Enrich Data by Using SSPs: Add Extra Data to Files

You can create self-service Tetra Data pipelines (SSPs) to get information from other files within the Tetra Scientific Data Cloud, and then use that historical data to augment new data.

This topic provides an example setup for adding extra data to files by using an SSP.

Architecture

The following diagram shows an example SSP workflow for enriching files with extra data:

Example SSP workflow for enriching data

Example SSP workflow for enriching data

The diagram shows the following workflow:

  1. The “Hello, World!” SSP Example sspdemo-taskscript task script version is updated to v4.0.0. The config.json file has four exposed functions:
    • print-hello-world (main.print_hello_world), which is the print_hello_world function found in the main.py file.
    • decorate-input-file (main.decorate_input_file), which is the decorate_input_file function found in the main.py file.
    • harmonize-input-file (main.harmonize_input_file), which is the harmonize_input_file function found in the main.py file.
    • enrich-input-file (main.enrich_input_file), which is the enrich_input_file function found in the main.py file.
  2. A protocol named enrich (v1.0.0) is created. The protocol.yml file provides the protocol name, description, and outlines one step: enrich-input-file-step. This step points to the sspdemo-taskscript task script and the exposed function, enrich-input-file. The input to this function is the input file that kicked off the pipeline workflow.

📘

NOTE

For an example SSP folder structure, see SSP Folder Structure in the "Hello, World!" SSP Example.

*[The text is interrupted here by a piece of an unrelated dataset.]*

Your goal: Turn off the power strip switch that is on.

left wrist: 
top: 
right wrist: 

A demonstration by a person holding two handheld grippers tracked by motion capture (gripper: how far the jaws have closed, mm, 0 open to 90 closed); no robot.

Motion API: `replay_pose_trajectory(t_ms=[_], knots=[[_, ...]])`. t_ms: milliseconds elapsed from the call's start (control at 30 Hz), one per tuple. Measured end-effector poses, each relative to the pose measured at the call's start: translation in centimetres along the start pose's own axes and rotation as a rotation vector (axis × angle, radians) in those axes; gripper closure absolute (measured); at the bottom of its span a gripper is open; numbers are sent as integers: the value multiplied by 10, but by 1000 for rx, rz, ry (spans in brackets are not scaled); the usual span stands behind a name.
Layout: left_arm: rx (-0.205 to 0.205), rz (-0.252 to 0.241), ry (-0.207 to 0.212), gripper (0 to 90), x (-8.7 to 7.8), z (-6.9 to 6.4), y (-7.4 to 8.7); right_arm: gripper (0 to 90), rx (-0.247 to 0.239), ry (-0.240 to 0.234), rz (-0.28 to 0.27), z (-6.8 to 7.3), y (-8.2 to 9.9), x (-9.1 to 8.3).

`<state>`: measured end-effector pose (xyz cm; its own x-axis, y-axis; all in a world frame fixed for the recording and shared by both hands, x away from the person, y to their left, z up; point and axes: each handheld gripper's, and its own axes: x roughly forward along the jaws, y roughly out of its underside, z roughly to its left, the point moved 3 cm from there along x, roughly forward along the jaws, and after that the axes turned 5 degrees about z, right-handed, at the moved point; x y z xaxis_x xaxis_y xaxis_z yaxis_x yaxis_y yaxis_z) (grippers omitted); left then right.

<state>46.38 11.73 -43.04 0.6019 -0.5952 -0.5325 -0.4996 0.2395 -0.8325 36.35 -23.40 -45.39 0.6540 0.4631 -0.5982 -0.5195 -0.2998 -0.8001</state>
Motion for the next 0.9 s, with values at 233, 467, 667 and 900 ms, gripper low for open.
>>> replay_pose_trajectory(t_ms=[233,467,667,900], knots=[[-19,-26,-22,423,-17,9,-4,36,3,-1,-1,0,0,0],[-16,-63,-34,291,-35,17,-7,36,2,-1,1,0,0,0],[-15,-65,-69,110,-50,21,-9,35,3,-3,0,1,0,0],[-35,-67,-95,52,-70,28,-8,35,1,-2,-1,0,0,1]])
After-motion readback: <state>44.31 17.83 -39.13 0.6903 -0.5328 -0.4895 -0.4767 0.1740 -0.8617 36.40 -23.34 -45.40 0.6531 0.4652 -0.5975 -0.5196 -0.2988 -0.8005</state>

Create and Deploy the Task Script

Task scripts are the building blocks of protocols, so you must build and deploy your task scripts before you can deploy a protocol that uses them.

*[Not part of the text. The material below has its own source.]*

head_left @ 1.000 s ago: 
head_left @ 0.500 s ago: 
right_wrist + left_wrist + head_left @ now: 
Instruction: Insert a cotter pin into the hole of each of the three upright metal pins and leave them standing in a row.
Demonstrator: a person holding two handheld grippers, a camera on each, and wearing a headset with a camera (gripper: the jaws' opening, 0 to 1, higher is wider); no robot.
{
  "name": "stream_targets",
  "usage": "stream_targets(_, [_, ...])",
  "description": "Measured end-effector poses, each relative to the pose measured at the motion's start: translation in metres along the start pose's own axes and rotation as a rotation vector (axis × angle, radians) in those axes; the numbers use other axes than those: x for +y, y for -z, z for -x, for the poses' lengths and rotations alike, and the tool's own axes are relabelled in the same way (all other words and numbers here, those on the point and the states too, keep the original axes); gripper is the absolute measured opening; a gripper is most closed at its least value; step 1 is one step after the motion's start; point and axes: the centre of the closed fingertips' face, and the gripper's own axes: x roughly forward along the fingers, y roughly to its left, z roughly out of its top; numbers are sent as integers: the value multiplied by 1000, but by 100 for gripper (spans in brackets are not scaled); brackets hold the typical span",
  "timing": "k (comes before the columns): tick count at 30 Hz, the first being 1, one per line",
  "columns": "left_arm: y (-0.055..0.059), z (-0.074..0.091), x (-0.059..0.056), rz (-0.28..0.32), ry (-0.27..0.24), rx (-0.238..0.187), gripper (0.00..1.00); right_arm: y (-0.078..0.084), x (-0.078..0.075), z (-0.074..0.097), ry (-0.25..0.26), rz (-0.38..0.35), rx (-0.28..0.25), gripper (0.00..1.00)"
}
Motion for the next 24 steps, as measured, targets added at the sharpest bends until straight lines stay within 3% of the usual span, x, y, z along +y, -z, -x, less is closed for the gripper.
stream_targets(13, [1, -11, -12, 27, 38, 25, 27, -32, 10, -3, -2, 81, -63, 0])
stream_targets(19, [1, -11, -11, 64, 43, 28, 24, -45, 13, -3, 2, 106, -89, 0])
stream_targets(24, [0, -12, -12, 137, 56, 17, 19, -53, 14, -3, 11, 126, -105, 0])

Task scripts require the following:

  • A config.json file that contains configuration information that exposes and makes your Python functions accessible so that protocols can use them.
  • A Python file that contains python functions (main.py in the following examples) that include the code that’s used in file processing.
  • A requirements.txt file that either specifies any required third-party Python modules, or that is left empty if no modules are needed.

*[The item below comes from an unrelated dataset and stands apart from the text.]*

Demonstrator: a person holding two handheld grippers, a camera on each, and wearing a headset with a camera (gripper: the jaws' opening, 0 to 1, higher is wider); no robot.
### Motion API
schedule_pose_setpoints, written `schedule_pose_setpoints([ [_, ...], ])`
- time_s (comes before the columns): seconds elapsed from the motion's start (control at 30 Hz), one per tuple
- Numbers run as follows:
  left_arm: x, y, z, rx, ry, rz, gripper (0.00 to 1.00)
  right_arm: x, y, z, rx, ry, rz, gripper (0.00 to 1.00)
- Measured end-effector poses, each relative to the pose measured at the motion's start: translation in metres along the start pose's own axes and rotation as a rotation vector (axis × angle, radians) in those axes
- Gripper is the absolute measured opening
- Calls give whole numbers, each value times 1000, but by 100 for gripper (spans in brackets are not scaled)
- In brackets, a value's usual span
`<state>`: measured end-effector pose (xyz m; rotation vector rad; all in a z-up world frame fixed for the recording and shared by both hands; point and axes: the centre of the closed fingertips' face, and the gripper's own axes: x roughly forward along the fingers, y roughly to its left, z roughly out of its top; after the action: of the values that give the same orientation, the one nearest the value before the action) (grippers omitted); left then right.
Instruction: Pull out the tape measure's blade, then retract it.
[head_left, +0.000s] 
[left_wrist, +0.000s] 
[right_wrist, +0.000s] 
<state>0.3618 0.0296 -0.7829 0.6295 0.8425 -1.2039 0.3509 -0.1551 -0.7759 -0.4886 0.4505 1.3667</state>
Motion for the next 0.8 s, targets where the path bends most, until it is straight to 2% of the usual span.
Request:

To create and deploy a task script that retrieves information from other files within the Tetra Scientific Data Cloud, and then uses that historical data to augment the processed file, do the following.

📘

NOTE

For more information about creating custom task scripts, see Task Script Files. For information about testing custom task scripts locally, see Create and Test Custom Task Scripts.

Create a config.json File

Create a config.json file in your code editor by using the following code snippet:

{
    "language": "python",
    "functions": [
        {
            "slug": "print-hello-world",
            "function": "main.print_hello_world"
        },
        {
            "slug": "decorate-input-file",
            "function": "main.decorate_input_file"
        },
        {
            "slug": "harmonize-input-file",
            "function": "main.harmonize_input_file"
        },
        {
            "slug": "enrich-input-file",
            "function": "main.enrich_input_file"
        }
    ]
}

Update Your main.py File

Using the task script from Harmonize Data by Using SSPs: Map RAWS Files to IDS Files, add the following elements to your task script:

# Add this new function
def enrich_input_file(input: dict, context: Context) -> dict:

    # Perform elasticsearch query
    # This query could also be in a configuration element and be passed to task-script
    # Here it's hardcoded and there is only one file on the test platform that it finds.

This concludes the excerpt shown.